29 setembro 2011

Clarim e Rosaura


Conto livremente inspirado nas personagens de “A vida é Sonho” de Calderon de La Barca


Sentado de frente para um campo aberto, que culminaria num rio lá embaixo, estava o Clarim que vestia calça e camisa pretas, justas e gastas, que mais pareciam pijamas. Olhava Rosaura que atrás de uma grande árvore mudava de roupa: primeiro jogara a longa saia para o lado, depois a blusa e agora, ao terminar de aperta a cinta, buscava numa sacola umas roupas. Eram pretas também. Uma calça e um casaco que contrastavam com a camisa branca que botara por baixo. Amarra os sapatos, veste um cinto e sai de trás da árvore dizendo a Clarim: “E por quê você não se vestiu?”

Porque eu só me visto quando me mandam me vestir, como minha senhora não mandou que eu me vestisse, eu não me vesti. Por acaso, o senhor a viu?

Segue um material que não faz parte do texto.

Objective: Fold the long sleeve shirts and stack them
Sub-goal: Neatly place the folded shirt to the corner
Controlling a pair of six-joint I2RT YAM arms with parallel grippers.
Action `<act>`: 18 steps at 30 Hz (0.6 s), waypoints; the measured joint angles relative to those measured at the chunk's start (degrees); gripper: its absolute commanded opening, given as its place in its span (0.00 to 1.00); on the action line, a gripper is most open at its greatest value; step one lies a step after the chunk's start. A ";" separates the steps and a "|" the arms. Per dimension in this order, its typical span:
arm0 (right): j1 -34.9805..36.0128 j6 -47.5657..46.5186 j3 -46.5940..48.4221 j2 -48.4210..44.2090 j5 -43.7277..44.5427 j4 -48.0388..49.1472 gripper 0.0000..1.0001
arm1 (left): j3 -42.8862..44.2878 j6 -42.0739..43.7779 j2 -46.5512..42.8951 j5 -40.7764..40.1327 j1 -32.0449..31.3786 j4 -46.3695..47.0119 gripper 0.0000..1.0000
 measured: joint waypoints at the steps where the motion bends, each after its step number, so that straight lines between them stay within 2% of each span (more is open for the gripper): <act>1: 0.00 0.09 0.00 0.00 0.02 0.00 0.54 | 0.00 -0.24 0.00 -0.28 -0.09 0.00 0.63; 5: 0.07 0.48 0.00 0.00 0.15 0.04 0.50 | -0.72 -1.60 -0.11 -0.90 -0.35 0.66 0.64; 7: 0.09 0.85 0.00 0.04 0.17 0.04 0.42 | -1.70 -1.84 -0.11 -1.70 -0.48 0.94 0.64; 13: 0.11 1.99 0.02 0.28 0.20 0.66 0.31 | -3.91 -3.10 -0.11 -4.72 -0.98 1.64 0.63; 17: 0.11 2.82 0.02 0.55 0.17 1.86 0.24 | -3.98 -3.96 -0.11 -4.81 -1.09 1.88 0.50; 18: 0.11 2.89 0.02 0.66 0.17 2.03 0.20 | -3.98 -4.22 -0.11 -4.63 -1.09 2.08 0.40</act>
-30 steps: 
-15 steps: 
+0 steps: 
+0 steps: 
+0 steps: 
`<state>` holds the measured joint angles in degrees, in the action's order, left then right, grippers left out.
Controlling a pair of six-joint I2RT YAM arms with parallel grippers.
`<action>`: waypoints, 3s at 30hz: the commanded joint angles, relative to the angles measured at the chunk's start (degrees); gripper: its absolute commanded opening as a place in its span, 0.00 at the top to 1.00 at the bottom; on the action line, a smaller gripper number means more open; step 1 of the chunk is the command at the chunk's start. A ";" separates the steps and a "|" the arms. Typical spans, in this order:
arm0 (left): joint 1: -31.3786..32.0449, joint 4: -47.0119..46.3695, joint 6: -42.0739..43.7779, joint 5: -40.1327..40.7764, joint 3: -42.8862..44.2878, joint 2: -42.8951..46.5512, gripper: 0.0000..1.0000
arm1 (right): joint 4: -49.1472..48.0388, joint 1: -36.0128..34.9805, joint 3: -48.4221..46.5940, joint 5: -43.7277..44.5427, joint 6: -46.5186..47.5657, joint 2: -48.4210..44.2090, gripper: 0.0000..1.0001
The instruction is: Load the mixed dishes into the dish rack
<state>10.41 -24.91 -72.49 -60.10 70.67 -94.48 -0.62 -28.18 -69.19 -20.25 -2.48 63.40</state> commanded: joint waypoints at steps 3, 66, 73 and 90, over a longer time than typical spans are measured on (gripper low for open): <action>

Rosaura ri largamente, dizendo a Clarim que era ela quem ali estava, não havia homem nenhum e que ela assim se vestira porque tinha uma missão. O gracioso com cara curiosa disse dando de ombros: “ói, então eu sirvo um que é dois.”, levantando-se e indo ele para trás da árvore se arrumar.
Por cima da calça preta vestiu uma xadrez colorida de verde e vermelho que por estar curta e ele estar sem meias, tinha um toque cômico, pois o fazia andar curvado. O longo casaco que vestia e cobria a calça quase que até nos joelhos era também da mesma cor e tinha botões amarelos. Depois de tudo ainda vestiu um cinto vermelho, que ajustava a casaca na cintura e um chapéu bege com uma longa pena laranja. “Estou pronto”, disse empunhando uma espada de madeira, ao mesmo tempo que Rosaura, travestida, guardava na cintura uma espada dourada e brilhante.
Iam os dois a andar, sempre com um cantil de água na mão. Rosaura um pouco desajeitada por não saber andar tal qual homem levava constantemente a mão à barriga e à espada ajeitando-se dentro do paletó. Clarim possuía uma leveza no andar e no olhar que o fazia, apesar de ir sempre atrás de sua ama, parecer mais livre, mais dono de seu destino, o que era estranho, uma vez que seus rumos estavam subordinado ao de sua patroa. Ele ia à frente, apesar de ir atrás.
Ao chegar próxima ao rio, Clarim ultrapassa sua dona e começa a correr até chegar na água. Num ímpeto de alegria, vira uma ou duas cambalhotas e pára justamente a alguns centímetros da margem, rindo alto, feliz. Cata um graveto e começa a fazer uma redemoinho na água, espantando os peixes que por ali passavam. Rosaura que chega poucos instantes depois não consegue deixar de sorrir, apesar de ter um fundo olhar de preocupação, cujo olhar Clarim não consegue deixar de reparar:

Oi. Se você tá assim, com essa roupa e com essa cara, é porque não deve estar nada bom, né?
Ruim não está, mas pode mudar também.

Nesse instante, aparece por cima deles um enorme trenó sendo carregado por dois cavalos brancos. Clarim segura Rosaura pela mão e a leva correndo atabalhoadamente para dentro do carro, não conseguindo evitar de reparar na beleza dourada do transporte. Com os dois bem acomodados e um pouco nervosos, os cavalos começam a andar pela relva e pouco depois o trenó começa a levantar vôo subindo e subindo. Cada vez mais alto, chega até uma nuvem, a única que tinha naquele céu da tarde mais bela daquela primavera . Aos poucos bem aos poucos, ele vai se tornando menor e menor até desaparecer por completo no imenso azul claro do céu, que de imóvel nos traz somente um som: o de uma risada já longínqua de Clarim.